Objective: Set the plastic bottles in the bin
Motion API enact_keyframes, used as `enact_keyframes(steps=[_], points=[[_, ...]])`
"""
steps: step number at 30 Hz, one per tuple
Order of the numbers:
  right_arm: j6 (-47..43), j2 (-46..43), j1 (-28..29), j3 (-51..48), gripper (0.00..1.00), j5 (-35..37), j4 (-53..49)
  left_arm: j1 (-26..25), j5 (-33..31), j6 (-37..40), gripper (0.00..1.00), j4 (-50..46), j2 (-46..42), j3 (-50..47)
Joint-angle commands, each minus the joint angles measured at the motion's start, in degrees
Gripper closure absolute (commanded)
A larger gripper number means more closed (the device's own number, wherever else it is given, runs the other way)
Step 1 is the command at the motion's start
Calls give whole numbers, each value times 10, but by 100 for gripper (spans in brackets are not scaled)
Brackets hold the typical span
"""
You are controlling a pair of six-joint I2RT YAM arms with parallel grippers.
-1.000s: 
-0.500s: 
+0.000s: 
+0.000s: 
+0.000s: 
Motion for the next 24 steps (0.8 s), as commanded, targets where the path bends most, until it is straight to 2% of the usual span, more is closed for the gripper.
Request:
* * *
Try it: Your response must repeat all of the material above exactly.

Solution to this problem:
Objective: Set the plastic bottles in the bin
Motion API enact_keyframes, used as `enact_keyframes(steps=[_], points=[[_, ...]])`
"""
steps: step number at 30 Hz, one per tuple
Order of the numbers:
  right_arm: j6 (-47..43), j2 (-46..43), j1 (-28..29), j3 (-51..48), gripper (0.00..1.00), j5 (-35..37), j4 (-53..49)
  left_arm: j1 (-26..25), j5 (-33..31), j6 (-37..40), gripper (0.00..1.00), j4 (-50..46), j2 (-46..42), j3 (-50..47)
Joint-angle commands, each minus the joint angles measured at the motion's start, in degrees
Gripper closure absolute (commanded)
A larger gripper number means more closed (the device's own number, wherever else it is given, runs the other way)
Step 1 is the command at the motion's start
Calls give whole numbers, each value times 10, but by 100 for gripper (spans in brackets are not scaled)
Brackets hold the typical span
"""
You are controlling a pair of six-joint I2RT YAM arms with parallel grippers.
-1.000s: 
-0.500s: 
+0.000s: 
+0.000s: 
+0.000s: 
Motion for the next 24 steps (0.8 s), as commanded, targets where the path bends most, until it is straight to 2% of the usual span, more is closed for the gripper.
Request:

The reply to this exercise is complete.